İsimsiz askerler sanatçılarla yan yana
Müze gibi bir ‘ölüler şehri’ Liçakiv. Taş işçiliğinin en güzel örnekleri karşınızda. Etrafta çıt yok; oysa 400 binden fazla nüfusuyla ne kadar da kalabalık… Büyük şehirlerde her an gördüğümüz; asansörlerde, otobüslerde, yollarda karşılaştığımız ‘yaşayan ölüler’e benzemiyor buranın sakinleri. Gogol’un ‘Ölü Canlar’ında, sevimli sahtekâr Chichikov’un ticaretini yaptığı ölülerden hiç değiller. Öldüğünün farkına varmayan karanlık ruhların yarattığı ağırlıktan ziyade, bir zarif sükûnet var etrafta. Gençler, kazayla gidenler, kariyerlerini tamamlayıp ölenler, yazanlar, çizenler, düşünenler, bilime gönül verenler…
Bir ölüler şehri burası, her sokağında başka bir hikâye var.
Liçakiv Mezarlığı’nın restorasyonu 2005’te sona erdi. Açılışını Polonya ve Ukrayna cumhurbaşkanları birlikte gerçekleştirdi. O gün, artık nihayet gelen barışın ve ileriye doğru gidecek bir hayatın sembol günlerinden biri oldu.

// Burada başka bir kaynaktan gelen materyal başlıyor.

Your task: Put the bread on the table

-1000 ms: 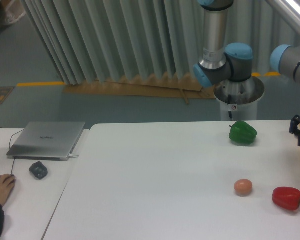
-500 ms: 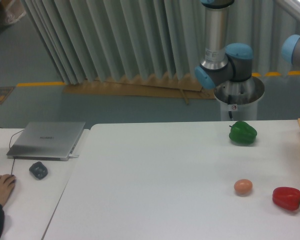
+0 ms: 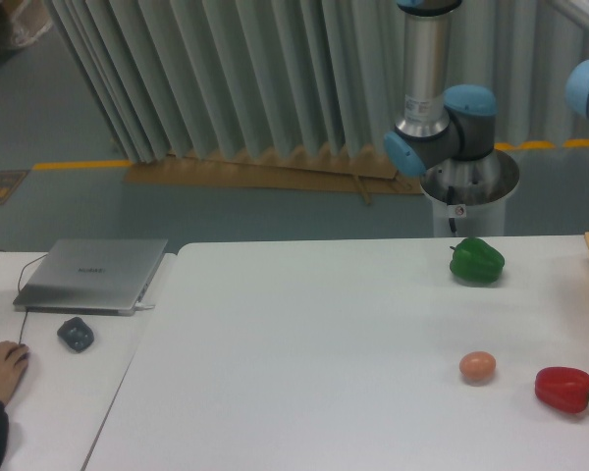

Liçakiv, yabana atılır gibi
bir yer değil. Ebedi istirahate çekilmiş 400 binden fazla sakinin arasında binlerce asker var. Bolşevik İhtilali, Polonya-Ukrayna Savaşları ve 1 ve 2’nci Dünya Savaşı’nda hayatlarını kaybettiler. Çoğunun adı, adresi belli değil ama buradalar.